◆ Directions
Only the pictures should be dropped; every line of the data must come back exactly as written.

++++++++++++++++++++

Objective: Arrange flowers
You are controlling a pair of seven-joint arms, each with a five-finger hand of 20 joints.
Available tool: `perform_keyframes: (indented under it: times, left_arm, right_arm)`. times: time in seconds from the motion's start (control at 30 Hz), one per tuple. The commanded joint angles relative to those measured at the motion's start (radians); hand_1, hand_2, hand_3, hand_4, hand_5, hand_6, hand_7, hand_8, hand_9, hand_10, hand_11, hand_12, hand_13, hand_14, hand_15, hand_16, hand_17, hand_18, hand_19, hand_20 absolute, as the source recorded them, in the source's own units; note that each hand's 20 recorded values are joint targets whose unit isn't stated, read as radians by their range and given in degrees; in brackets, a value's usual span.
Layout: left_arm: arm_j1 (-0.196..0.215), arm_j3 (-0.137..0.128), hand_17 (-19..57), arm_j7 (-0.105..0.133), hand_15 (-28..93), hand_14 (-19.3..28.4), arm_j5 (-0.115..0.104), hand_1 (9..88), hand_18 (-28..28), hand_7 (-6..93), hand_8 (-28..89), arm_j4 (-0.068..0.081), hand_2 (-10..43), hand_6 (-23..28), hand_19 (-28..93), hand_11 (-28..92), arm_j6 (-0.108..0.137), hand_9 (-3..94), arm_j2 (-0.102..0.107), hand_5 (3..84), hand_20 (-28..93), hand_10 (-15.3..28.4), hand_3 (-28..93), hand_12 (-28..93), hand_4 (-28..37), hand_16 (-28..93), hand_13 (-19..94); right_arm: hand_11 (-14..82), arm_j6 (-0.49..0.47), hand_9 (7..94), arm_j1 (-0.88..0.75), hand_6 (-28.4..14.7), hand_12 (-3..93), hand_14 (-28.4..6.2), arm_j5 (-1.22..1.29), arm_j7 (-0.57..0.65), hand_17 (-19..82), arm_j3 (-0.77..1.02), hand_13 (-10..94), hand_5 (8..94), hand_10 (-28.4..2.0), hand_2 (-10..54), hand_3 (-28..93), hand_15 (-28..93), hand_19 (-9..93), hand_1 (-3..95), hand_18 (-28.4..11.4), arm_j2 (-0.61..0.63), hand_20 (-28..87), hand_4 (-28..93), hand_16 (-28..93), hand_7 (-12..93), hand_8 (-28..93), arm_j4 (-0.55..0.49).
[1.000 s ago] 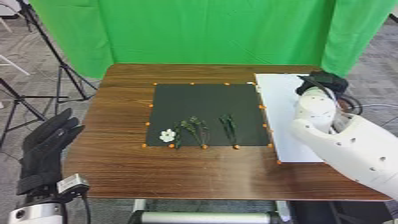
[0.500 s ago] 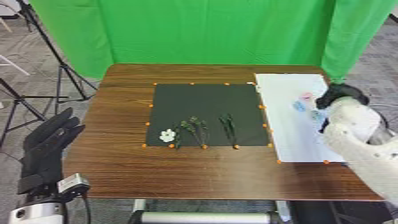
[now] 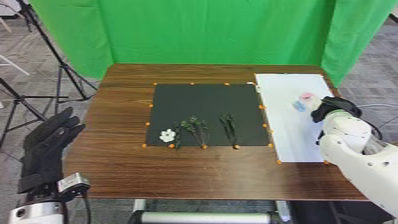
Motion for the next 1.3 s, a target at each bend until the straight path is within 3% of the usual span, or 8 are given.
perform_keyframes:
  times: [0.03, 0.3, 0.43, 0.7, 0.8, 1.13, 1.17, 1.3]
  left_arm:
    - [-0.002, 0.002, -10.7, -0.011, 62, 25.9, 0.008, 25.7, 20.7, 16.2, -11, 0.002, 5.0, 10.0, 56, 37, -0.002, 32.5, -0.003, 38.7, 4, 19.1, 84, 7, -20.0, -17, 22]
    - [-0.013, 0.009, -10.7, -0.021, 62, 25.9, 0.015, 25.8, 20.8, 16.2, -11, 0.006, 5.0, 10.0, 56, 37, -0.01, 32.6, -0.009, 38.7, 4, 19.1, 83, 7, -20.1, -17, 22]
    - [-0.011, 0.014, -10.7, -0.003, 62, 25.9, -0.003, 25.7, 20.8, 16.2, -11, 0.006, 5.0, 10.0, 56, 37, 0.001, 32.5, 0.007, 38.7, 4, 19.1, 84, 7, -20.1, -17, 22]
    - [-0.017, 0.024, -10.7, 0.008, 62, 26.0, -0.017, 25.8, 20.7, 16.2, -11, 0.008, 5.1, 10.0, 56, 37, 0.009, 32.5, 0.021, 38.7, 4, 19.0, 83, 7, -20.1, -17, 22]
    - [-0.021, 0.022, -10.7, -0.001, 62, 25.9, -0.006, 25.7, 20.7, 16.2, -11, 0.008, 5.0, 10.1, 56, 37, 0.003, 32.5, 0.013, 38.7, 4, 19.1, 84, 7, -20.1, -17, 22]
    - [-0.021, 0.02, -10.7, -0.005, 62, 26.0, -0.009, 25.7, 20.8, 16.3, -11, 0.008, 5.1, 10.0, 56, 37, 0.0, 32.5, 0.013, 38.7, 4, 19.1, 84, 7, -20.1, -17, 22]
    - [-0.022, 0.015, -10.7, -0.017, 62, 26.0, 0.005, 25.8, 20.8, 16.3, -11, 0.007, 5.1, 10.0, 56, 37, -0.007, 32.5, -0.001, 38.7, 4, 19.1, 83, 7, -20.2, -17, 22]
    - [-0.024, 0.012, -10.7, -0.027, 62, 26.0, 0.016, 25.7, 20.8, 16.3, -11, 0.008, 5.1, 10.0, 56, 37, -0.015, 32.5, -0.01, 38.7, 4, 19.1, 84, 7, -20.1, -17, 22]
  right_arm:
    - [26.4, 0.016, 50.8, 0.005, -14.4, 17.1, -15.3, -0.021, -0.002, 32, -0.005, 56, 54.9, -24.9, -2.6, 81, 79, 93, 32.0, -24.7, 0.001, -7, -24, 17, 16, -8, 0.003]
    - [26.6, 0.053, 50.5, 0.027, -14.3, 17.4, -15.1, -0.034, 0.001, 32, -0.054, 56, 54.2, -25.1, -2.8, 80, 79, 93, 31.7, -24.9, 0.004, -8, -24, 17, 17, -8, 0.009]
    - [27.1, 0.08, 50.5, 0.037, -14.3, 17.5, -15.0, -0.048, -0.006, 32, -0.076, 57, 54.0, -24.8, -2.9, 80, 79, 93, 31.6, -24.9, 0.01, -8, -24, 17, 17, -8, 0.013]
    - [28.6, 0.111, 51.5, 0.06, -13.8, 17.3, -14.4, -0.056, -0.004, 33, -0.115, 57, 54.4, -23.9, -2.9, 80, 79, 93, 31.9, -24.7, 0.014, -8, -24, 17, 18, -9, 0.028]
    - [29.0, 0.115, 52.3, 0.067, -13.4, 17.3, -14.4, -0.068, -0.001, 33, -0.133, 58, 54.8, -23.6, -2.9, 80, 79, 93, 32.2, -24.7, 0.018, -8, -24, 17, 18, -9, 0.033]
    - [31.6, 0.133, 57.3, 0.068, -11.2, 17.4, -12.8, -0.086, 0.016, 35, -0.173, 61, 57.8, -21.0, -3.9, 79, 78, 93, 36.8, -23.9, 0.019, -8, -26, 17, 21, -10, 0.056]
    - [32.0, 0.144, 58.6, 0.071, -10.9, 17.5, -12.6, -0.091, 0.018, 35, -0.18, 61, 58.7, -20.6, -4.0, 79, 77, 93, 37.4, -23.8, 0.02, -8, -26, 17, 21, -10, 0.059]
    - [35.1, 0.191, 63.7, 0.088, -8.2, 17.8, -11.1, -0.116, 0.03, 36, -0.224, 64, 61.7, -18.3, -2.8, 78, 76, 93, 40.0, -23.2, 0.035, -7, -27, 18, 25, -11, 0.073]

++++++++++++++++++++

◆ Solution below
Objective: Arrange flowers
You are controlling a pair of seven-joint arms, each with a five-finger hand of 20 joints.
Available tool: `perform_keyframes: (indented under it: times, left_arm, right_arm)`. times: time in seconds from the motion's start (control at 30 Hz), one per tuple. The commanded joint angles relative to those measured at the motion's start (radians); hand_1, hand_2, hand_3, hand_4, hand_5, hand_6, hand_7, hand_8, hand_9, hand_10, hand_11, hand_12, hand_13, hand_14, hand_15, hand_16, hand_17, hand_18, hand_19, hand_20 absolute, as the source recorded them, in the source's own units; note that each hand's 20 recorded values are joint targets whose unit isn't stated, read as radians by their range and given in degrees; in brackets, a value's usual span.
Layout: left_arm: arm_j1 (-0.196..0.215), arm_j3 (-0.137..0.128), hand_17 (-19..57), arm_j7 (-0.105..0.133), hand_15 (-28..93), hand_14 (-19.3..28.4), arm_j5 (-0.115..0.104), hand_1 (9..88), hand_18 (-28..28), hand_7 (-6..93), hand_8 (-28..89), arm_j4 (-0.068..0.081), hand_2 (-10..43), hand_6 (-23..28), hand_19 (-28..93), hand_11 (-28..92), arm_j6 (-0.108..0.137), hand_9 (-3..94), arm_j2 (-0.102..0.107), hand_5 (3..84), hand_20 (-28..93), hand_10 (-15.3..28.4), hand_3 (-28..93), hand_12 (-28..93), hand_4 (-28..37), hand_16 (-28..93), hand_13 (-19..94); right_arm: hand_11 (-14..82), arm_j6 (-0.49..0.47), hand_9 (7..94), arm_j1 (-0.88..0.75), hand_6 (-28.4..14.7), hand_12 (-3..93), hand_14 (-28.4..6.2), arm_j5 (-1.22..1.29), arm_j7 (-0.57..0.65), hand_17 (-19..82), arm_j3 (-0.77..1.02), hand_13 (-10..94), hand_5 (8..94), hand_10 (-28.4..2.0), hand_2 (-10..54), hand_3 (-28..93), hand_15 (-28..93), hand_19 (-9..93), hand_1 (-3..95), hand_18 (-28.4..11.4), arm_j2 (-0.61..0.63), hand_20 (-28..87), hand_4 (-28..93), hand_16 (-28..93), hand_7 (-12..93), hand_8 (-28..93), arm_j4 (-0.55..0.49).
[1.000 s ago] 
[0.500 s ago] 
[now] 
Motion for the next 1.3 s, a target at each bend until the straight path is within 3% of the usual span, or 8 are given.
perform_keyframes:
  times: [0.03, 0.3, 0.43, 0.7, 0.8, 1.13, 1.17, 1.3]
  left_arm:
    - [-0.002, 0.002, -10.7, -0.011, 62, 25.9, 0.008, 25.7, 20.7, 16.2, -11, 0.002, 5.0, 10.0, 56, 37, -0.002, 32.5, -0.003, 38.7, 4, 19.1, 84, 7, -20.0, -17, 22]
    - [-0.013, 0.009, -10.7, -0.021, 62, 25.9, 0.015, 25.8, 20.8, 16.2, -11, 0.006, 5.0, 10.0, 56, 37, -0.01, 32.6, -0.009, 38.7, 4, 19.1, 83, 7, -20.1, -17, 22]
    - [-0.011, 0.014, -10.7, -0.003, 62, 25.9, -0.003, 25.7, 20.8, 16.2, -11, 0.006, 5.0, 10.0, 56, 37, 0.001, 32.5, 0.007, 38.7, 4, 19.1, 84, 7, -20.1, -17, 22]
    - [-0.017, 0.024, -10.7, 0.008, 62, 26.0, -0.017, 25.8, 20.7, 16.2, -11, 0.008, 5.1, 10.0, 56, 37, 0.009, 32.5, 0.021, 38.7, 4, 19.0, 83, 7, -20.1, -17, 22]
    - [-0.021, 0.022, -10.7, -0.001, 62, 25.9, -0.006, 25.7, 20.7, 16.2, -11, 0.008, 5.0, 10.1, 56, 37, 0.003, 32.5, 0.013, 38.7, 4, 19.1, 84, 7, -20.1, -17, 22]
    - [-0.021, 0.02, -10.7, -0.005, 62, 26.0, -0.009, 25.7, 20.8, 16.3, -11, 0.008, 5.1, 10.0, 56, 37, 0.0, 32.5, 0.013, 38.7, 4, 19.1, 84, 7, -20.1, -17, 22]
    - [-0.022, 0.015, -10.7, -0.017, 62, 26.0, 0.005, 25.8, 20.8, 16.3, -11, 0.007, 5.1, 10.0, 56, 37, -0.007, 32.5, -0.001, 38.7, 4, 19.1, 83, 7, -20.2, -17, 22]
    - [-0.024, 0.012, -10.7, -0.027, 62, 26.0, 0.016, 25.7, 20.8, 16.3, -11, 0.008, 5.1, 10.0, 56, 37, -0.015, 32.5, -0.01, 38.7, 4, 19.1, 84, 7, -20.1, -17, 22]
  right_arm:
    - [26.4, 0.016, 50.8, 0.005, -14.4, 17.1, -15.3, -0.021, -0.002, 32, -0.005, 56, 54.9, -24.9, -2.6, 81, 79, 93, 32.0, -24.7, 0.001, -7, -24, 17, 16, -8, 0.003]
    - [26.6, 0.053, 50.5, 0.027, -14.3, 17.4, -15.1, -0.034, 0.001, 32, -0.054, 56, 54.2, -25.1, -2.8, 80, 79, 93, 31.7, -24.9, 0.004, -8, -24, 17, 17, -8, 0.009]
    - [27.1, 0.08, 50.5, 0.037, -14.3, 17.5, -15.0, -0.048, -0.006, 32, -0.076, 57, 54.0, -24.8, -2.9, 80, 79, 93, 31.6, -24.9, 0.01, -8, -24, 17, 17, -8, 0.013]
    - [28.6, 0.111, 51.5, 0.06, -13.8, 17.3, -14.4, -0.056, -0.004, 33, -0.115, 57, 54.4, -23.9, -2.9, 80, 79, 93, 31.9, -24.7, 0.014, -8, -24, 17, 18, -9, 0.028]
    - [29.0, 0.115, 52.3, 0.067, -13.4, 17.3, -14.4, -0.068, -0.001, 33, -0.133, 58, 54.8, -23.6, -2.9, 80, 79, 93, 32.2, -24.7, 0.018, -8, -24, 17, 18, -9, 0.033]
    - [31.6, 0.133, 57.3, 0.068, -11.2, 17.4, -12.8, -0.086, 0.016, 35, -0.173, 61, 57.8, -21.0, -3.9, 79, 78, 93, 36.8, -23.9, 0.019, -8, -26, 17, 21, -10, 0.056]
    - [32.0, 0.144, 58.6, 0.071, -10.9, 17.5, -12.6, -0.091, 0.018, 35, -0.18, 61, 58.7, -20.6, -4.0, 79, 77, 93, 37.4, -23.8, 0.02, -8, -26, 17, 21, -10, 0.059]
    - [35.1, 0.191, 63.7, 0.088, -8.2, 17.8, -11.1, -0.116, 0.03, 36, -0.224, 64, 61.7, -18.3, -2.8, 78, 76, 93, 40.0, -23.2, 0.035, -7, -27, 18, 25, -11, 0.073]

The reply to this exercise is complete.